Yep, Spidey senses aren’t just for comic book characters; they are for our character. We begin developing an internal sense of our outer world from the day we’re born. The more we interact with it — touch it, try it, and test it — the better sense of it we have. Not just by sampling, mind you, but by diligently applying ourselves to experience how things work and how we work with them. Not just with our minds but with our whole bodies.
Since it’s Final Four season and we’re feeling inspired, let’s work on our jump shot. Here is our process:
- Aim at the basket
- set the ball in our hands
- gauge distance and force required
- jump and shoot
- miss to the right.
- (retrieve the ball)
- Re-aim at the basket (with direction correction)

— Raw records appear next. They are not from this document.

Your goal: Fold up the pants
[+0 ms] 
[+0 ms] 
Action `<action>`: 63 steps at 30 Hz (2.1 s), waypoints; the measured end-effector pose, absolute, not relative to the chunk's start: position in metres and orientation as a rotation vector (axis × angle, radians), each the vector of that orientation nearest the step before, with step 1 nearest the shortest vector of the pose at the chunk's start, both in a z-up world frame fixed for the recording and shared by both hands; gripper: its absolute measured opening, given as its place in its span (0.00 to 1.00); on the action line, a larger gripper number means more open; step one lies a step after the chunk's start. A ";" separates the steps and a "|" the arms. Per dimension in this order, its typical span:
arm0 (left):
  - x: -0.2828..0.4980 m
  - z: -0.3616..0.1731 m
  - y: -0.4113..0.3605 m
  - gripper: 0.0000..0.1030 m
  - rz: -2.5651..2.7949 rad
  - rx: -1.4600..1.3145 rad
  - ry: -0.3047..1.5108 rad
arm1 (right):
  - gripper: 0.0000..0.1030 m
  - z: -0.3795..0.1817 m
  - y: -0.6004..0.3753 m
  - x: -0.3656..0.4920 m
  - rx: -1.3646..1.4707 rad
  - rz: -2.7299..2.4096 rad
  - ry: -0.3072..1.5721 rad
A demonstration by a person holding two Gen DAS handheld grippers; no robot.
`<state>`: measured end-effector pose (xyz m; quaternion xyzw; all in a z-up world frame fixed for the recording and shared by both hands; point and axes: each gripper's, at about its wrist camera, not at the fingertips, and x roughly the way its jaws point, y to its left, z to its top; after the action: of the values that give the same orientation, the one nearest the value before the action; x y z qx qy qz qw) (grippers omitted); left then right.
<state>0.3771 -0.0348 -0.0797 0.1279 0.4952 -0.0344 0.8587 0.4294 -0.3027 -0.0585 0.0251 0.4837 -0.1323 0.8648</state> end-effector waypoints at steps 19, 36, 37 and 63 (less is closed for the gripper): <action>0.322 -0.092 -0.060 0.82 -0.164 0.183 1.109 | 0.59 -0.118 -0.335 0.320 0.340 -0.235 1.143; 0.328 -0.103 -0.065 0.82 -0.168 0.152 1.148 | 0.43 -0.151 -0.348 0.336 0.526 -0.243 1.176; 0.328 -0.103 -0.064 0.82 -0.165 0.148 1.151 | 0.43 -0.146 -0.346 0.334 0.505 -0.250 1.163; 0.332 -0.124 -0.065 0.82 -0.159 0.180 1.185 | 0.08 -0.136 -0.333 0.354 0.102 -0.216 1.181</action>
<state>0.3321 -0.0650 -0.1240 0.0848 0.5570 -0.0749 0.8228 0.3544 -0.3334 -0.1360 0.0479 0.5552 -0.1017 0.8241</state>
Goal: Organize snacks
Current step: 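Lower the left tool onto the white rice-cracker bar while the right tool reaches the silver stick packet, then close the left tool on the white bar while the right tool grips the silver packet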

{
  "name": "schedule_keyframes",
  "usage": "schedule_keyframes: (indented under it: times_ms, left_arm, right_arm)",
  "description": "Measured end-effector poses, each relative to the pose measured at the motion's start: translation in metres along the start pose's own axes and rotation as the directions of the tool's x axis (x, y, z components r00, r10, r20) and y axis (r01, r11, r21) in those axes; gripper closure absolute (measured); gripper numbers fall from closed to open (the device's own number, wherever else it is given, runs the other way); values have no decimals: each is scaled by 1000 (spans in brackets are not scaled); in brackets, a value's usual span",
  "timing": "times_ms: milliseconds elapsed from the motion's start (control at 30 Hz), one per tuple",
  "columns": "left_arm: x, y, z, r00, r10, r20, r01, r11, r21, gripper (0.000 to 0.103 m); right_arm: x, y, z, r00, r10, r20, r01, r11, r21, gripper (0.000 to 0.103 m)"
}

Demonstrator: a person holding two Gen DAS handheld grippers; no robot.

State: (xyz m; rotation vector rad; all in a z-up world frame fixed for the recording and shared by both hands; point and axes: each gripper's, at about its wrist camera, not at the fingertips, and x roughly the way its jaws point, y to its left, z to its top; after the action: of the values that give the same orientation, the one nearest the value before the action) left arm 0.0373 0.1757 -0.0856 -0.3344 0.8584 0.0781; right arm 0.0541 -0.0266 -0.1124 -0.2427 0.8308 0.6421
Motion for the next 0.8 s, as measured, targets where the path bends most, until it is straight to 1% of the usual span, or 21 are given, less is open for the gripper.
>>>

- Re-set the ball in our hands
- Re-gauge distance and force, if necessary
- jump and shoot again. (repeat)
Each time we shoot, the ball’s path provides feedback about our efforts, and the basket tells us whether they have been successful. Each miss gives us opportunity for correction. Each make gives us positive reinforcement. Our objective with practice is to bring our shot closer to our target until we make every shot. A natural by-product of our practice is a closer connection to our body’s physical sensation. We develop better feel. We become a better shooter.
But only if we have a target. Simply tossing a ball any which way against a backboard may provide ample exercise but it won’t improve our technique or our shooting percentage. To develop a “feel” we need an object of our effort and a measured intention. We need a goal and a reason to strive toward it.
No wonder the apostle Paul declared, I press on toward the goal to win the prize for which God has called me heavenward in Christ Jesus. (Phil 3:14)
If this is a random running, we have little hope of success. We may put in a valiant effort, sweating hard with heaving chest and gasping breath, but effort for effort’s sake doesn’t win us the prize. We need to be focused on our target, the specific goal set before us. It is in the shooting, missing, correcting our aim and shooting again that we draw closer.
We kinesthetics do this, like we do most things, by feel. It’s how we’re made. But the process is part of all of us. Thank goodness, God is patient.
The curious thing is, if I really want to be my very best, solo practice won’t do it: I need an opponent. The one who wants to deny me actually makes me into the best player I can be — the one who can take it confidently to the hoop, no matter the score, the shot clock or the game situation.
What if we considered everyone and everything that stands between us and our goal God’s gift of perfecting us?